[Effects of bone morphogenic protein-7 on transdifferentiation and the expression of connective tissue growth factor of human renal tubular epithelial cells induced by transforming growth factor-beta1].

OBJECTIVE

To investigate the effects of bone morphogenic protein (BMP)-7 upon epithelial-to-mesenchymal transition (EMT) and the expression of connective tissue growth factor (CTGF) in human renal proximal tubular epithelial cells (HK-2) induced by transforming growth factor-beta1, (TGF-beta1) and to explore the possible mechanisms of BMP-7 for the inhibition and reversal of renal interstitial fibrosis.

METHODS

HK-2 cells were treated with TGF-beta1 or a combination of TGF-beta1 and BMP-7. RT-PCR and Western blot were used to determine the mRNA and protein expression of alpha-SMA, E-cadherin and CTGF. For EMT reversal experiments, when TGF-beta1-induced EMT occurred, then the medium was removed and replaced with medium containing 200 ng/ml BMP-7. After 48 h, the morphological changes and the expression of E-cadherin were assessed by phase contrast microscopy or immunofluorescent microscopy.

RESULTS

The control cells displayed typical cobblestone morphology of epithelial cells. 3 ng/ml TGF-beta1 induced profound morphologic changes after 48 h, with cells becoming elongated in shape, but addition of 200 ng/ml BMP-7 for 48 h restored the epithelial morphology of HK-2 cells.

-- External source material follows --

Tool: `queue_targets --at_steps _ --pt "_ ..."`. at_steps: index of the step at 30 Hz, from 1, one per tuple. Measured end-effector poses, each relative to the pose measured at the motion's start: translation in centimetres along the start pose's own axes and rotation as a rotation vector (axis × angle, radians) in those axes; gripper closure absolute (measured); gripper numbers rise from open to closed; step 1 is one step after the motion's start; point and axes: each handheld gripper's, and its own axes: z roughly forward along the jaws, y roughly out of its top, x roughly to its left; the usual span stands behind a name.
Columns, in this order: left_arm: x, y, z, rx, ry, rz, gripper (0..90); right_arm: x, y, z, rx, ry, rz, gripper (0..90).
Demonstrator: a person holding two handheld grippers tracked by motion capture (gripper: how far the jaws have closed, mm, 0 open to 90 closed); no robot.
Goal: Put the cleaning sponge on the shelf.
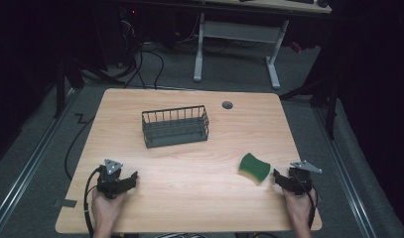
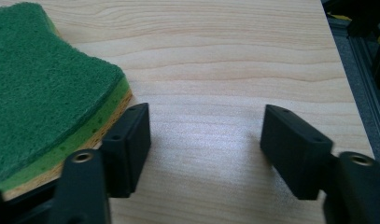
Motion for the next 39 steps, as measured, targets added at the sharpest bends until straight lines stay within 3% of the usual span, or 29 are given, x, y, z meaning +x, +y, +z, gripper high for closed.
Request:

Indirect immunofluorescence showed that treatment of 3 ng/ml TGF-beta1 resulted in a distinct loss of E-cadherin staining in the plasma membrane of HK-2 cells but subsequent treatment with 200 ng/ml BMP-7 largely restored the E-cadherin protein staining. 3 ng/ml TGF-beta1 significantly up-regulated the mRNA and protein expression of alpha-SMA, reduced the expression of E-cadherin and increased the expression of CTGF after 48 h (vs. control, P < 0.01). BMP-7 dramatically suppressed the mRNA and protein expression of alpha-SMA, restored the expression of E-cadherin and prevented the expression of CTGF in a dose-dependent manner after co-incubation with TGF-beta1 for 48 h (400 ng/ml BMP-7 + TGF-beta1 vs. TGF-beta1, alone, P < 0.01).

CONCLUSIONS

BMP-7 exerts its antifibrotic effect partially through blocking and reversing TGF-beta1-induced EMT and downregulating the expression of CTGF in human renal tubular epithelial cells.